D’après le titre et le style du roman, on comprends très vite que l’auteur est sous l’influence de Faulkner.

Ce roman est étrangement dépouillé, tout comme le monde que décrit l’auteur, un monde post-apocalyptique, un monde où les hommes ont tout perdu. L’essentiel nous échappe, le mystère est omniprésent. Beaucoup de questions restent sans réponse. On ne connaîtra jamais le nom des deux héros, le père et son fils, ni même de ceux qu’ils rencontrent sur la route. A tel point que, parfois, on ne sait plus réellement qui parle (ce qui, je dois dire, est un tant soit peu agaçant par moment).

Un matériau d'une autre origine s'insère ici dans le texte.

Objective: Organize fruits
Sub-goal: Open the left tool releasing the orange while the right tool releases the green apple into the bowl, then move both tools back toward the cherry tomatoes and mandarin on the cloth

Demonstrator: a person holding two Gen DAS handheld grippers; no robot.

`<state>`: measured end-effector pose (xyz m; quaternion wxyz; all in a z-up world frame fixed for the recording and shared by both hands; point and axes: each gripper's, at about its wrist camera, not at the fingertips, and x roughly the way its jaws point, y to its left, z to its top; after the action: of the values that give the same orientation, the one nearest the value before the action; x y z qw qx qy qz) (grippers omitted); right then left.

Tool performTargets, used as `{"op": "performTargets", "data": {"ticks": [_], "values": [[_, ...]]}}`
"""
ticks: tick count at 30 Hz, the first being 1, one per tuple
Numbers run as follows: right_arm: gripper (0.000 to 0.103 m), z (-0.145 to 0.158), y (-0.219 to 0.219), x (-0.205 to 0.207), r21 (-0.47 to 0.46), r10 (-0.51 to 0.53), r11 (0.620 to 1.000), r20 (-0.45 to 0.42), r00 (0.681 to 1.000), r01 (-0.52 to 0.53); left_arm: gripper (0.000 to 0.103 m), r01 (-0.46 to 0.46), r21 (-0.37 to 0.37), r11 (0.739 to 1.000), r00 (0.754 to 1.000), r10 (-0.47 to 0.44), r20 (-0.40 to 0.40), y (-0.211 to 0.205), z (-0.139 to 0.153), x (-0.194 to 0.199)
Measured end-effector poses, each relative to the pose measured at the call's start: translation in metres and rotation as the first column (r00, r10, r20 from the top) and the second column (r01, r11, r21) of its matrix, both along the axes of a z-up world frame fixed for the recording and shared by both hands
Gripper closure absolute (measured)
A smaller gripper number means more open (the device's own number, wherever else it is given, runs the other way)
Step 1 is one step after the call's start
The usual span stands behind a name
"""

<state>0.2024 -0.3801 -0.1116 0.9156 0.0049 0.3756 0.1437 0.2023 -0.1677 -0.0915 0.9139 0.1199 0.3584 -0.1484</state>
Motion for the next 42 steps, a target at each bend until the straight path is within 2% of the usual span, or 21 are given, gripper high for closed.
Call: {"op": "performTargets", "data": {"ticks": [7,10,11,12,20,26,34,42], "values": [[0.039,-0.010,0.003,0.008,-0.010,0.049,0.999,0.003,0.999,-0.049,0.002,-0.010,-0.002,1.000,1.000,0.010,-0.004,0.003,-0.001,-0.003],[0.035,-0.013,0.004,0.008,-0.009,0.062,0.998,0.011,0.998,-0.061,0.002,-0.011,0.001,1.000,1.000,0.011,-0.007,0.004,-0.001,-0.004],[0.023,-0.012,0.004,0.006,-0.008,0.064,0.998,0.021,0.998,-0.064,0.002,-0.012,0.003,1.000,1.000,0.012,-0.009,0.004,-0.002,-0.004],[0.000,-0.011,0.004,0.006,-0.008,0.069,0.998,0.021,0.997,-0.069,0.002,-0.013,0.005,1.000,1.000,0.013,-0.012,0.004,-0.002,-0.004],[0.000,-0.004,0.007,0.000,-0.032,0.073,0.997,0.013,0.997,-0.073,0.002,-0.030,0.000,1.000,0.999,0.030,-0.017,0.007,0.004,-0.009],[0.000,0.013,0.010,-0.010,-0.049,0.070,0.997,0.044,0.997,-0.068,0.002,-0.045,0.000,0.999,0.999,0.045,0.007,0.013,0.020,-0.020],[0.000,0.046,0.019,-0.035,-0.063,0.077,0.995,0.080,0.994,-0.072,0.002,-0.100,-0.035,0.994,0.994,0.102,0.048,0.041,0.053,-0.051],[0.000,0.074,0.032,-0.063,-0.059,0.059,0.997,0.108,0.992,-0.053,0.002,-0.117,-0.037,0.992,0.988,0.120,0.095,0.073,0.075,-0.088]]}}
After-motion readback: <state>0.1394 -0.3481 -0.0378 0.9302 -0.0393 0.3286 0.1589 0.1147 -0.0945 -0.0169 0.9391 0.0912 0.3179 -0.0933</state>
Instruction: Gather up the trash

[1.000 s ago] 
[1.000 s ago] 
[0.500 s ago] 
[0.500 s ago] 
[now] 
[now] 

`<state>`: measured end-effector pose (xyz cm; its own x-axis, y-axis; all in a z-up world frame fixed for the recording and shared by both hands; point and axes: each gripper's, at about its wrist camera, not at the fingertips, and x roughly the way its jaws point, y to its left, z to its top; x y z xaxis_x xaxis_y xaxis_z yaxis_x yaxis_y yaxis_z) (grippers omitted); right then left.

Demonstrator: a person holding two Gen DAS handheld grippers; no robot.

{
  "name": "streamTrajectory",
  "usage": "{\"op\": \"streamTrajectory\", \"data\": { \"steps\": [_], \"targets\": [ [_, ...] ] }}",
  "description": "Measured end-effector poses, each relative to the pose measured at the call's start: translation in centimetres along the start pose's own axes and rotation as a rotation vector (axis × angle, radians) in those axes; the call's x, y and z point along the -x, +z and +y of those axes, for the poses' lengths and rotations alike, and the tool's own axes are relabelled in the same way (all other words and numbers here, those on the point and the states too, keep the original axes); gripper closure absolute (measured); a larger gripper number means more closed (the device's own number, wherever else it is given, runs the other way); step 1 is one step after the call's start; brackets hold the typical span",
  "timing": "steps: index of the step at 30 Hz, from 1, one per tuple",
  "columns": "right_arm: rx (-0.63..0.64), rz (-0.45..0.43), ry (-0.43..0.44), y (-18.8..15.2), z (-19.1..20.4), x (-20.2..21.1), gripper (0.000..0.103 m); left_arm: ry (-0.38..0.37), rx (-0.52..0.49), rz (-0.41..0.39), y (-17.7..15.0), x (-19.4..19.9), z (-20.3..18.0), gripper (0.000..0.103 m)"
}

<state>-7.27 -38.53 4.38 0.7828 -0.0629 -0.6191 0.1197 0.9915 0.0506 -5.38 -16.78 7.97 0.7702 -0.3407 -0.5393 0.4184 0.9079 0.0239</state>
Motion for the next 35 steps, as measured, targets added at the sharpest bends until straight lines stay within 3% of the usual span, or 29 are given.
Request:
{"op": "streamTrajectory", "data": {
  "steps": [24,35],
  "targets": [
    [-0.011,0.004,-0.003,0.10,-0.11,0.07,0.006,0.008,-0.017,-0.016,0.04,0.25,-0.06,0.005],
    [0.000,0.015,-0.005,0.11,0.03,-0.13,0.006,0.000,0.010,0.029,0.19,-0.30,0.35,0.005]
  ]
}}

C’est le parcours de “l’homme” et de son “petit” sur les route d’un monde méconnaissable. Tout ce qu’il leur reste, c’est une vague connaissance de quelques savoirs faire, un instinct de survie aiguisé et leur humanité. Même les souvenirs sont trop lourds à porter.

Ce roman m’a arraché une larme (ce qui est ma foi assez rare lorsque je lis) et une fois commencé, je n’ai pas pu décrocher avant de l’avoir terminé. Il est beau, brut, comme un diamant non taillé.

Je vous invite à vous faire une idée par vous-même en le lisant à votre tour.